DIRECTIONS FOR THIS TASK: Your task is to copy each line of the material that includes "tape".

DATA:
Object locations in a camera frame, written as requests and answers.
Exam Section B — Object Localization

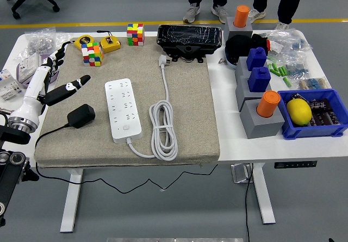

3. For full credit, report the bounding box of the black table control panel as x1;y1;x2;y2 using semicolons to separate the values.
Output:
274;160;318;169

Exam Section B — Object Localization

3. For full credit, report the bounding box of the silver box under table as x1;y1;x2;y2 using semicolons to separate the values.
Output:
231;163;254;184

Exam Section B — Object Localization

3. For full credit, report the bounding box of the brown capacitor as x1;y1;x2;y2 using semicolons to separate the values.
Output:
309;113;327;127
309;98;334;114
325;110;342;126

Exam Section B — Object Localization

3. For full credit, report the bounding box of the yellow lemon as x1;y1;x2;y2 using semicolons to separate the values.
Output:
286;98;313;126

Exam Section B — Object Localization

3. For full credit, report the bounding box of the white table leg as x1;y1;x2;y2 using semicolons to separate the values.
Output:
59;167;84;233
251;162;277;225

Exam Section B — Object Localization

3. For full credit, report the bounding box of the black metal clip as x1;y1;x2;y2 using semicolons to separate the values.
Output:
290;92;309;103

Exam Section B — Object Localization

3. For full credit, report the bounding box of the grey holder block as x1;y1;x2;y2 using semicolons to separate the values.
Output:
234;56;252;83
223;16;253;40
239;98;285;140
235;75;272;112

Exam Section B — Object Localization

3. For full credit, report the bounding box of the clear bag of screws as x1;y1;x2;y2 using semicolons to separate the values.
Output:
24;27;57;55

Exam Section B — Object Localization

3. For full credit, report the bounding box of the blue square peg block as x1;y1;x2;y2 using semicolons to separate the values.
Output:
246;47;268;72
247;67;272;93

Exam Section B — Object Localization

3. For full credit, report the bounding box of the blue plastic bin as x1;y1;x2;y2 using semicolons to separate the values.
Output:
277;88;348;141

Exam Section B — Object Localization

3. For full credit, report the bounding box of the large clear bag of resistors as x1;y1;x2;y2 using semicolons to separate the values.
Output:
268;27;313;61

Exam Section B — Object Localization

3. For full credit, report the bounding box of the multicoloured puzzle cube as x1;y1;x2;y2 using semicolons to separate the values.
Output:
81;42;104;67
126;23;145;47

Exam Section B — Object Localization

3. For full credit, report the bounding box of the black plastic-wrapped tray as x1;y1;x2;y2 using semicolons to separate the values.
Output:
156;24;222;63

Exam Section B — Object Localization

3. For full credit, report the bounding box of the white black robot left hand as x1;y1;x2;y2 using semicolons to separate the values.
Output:
10;41;91;123

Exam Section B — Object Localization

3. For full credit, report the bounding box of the orange cylinder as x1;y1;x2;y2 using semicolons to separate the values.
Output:
256;90;281;118
233;4;251;28

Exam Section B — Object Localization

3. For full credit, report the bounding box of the square yellow tape measure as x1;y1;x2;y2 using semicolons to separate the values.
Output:
97;29;122;54

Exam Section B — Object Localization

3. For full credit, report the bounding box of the white power cord with plug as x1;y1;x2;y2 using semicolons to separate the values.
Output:
126;54;179;162

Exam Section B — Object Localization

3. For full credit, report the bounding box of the grey-brown fabric mat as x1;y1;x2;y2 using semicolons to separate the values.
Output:
33;37;221;169

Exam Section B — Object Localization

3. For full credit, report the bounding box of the round yellow tape measure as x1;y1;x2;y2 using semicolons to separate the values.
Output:
71;34;95;50

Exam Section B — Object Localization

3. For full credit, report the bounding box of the clear bag of tan resistors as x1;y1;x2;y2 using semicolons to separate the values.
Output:
297;76;332;91

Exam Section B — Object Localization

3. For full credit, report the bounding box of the thin black adapter cord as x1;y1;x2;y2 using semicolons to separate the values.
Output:
34;122;219;194

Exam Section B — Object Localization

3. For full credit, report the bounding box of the black hanging cable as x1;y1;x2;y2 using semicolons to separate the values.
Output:
244;163;255;242

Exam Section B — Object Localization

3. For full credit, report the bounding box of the black cloth cap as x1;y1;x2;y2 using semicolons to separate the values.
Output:
224;34;270;65

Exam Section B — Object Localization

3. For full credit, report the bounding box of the white power strip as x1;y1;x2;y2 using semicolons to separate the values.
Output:
104;78;144;144

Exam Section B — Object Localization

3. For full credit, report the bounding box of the white circuit breaker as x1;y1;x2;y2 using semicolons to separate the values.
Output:
0;69;23;102

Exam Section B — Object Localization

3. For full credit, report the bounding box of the purple tray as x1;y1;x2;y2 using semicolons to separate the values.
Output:
16;53;62;88

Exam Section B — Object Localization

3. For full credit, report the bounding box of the black power adapter plug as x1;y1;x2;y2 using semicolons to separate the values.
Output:
67;103;96;129

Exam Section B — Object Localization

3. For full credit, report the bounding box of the clear bag of blue resistors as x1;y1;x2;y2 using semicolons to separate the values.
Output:
282;58;310;79

FINAL ANSWER:
3. For full credit, report the bounding box of the square yellow tape measure as x1;y1;x2;y2 using semicolons to separate the values.
3. For full credit, report the bounding box of the round yellow tape measure as x1;y1;x2;y2 using semicolons to separate the values.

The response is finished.